Oct 17, 2006 16:13
“I was lying there peacefully one moment and the next moment there was someone on top of me. They were pushing up my skirt, undoing the buttons on my blouse and I was so shocked, I didn’t know what to do. Then I feel something hard and slimy enter my body and this weight on my chest that is suffocating me and I open my eyes…”
Toby closes his and fights to control the growing rage inside him. His hands want to clench themselves into a fist so badly and enter CJ’s memories and punch this guy until he can’t move on the ground but he forces himself to stay relaxed. CJ doesn’t need to deal with his anger on top of her memories.
Act worthy of the trust she’s placing in you. Don’t get upset. Don’t scare her. Keep holding on to her.
CJ’s voice becomes robotic, devoid of feeling altogether. “I open my eyes and it’s Mr. Grainger. The look on his face… it’s something I can’t get out of my head. It was over pretty quickly and he didn’t say anything to me that time…”
That time. That means there was more. Breathe, Toby, breathe. Control your feelings. This is about her.
…”and he walked away as though nothing had happened. I quickly got dressed and walked home since it was practically the end of the day anyhow. I didn’t know what to do with the blood and the fluids… I threw out that outfit and my father and brothers never noticed that I didn’t come down for dinner that night. I spent it in my bathroom, alternately throwing up and crying on the floor. The next day I went to school like nothing had happened and Mr. Grainger was again just my teacher and I wondered if I had imagined the entire thing.”

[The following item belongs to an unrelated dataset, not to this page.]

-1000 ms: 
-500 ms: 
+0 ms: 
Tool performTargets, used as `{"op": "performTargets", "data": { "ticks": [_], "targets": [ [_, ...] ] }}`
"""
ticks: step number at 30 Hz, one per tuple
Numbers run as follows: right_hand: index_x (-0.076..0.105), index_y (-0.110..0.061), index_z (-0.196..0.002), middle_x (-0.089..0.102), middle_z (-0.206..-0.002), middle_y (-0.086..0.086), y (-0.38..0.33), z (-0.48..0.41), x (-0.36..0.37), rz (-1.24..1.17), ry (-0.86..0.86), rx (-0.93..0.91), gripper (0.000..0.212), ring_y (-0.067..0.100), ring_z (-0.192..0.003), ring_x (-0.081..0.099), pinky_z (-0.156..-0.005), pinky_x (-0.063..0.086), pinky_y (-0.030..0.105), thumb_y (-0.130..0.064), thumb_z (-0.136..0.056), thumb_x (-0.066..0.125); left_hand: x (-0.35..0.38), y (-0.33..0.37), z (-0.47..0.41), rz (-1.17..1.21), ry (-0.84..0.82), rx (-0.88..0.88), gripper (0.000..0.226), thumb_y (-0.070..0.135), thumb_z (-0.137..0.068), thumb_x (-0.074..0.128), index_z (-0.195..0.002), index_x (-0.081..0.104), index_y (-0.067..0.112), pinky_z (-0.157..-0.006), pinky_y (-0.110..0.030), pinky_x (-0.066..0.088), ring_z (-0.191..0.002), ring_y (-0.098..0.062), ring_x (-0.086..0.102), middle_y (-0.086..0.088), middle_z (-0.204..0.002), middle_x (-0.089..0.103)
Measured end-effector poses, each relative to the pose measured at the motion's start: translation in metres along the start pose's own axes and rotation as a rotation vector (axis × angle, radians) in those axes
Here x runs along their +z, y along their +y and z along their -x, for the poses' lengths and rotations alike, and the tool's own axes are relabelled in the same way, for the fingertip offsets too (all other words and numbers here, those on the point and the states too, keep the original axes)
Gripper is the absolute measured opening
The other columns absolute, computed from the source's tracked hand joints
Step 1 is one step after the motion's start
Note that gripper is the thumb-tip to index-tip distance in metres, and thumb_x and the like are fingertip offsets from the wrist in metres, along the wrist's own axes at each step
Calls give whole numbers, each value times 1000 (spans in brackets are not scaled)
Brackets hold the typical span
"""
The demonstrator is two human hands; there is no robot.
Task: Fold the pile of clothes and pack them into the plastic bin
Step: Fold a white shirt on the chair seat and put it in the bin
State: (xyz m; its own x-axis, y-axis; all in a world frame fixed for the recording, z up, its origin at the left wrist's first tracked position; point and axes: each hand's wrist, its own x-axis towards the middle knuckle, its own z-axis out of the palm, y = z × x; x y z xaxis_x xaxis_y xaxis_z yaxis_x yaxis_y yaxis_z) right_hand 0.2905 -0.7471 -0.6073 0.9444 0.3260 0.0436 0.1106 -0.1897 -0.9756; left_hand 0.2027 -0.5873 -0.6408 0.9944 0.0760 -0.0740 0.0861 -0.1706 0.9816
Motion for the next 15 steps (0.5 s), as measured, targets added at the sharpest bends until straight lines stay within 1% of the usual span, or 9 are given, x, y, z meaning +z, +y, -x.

The grip CJ has on his arm is beginning to become painful again but Toby is not about to let her know that. Her shaking has not subsided at all; in fact it is getting worse. He debates letting her stop after more than 2 minutes of silence but he’s afraid that if she stops now, she will never release the entire story. And, if he’s learned anything from Josh’s experience, he knows that talking about it is the only way to banish it.
“You said ‘that time’. Was there more?” He is surprised at how gentle his voice is, belying the rage he feels. CJ abrubtly pulls away from him and practically melts her body into the other side of the couch.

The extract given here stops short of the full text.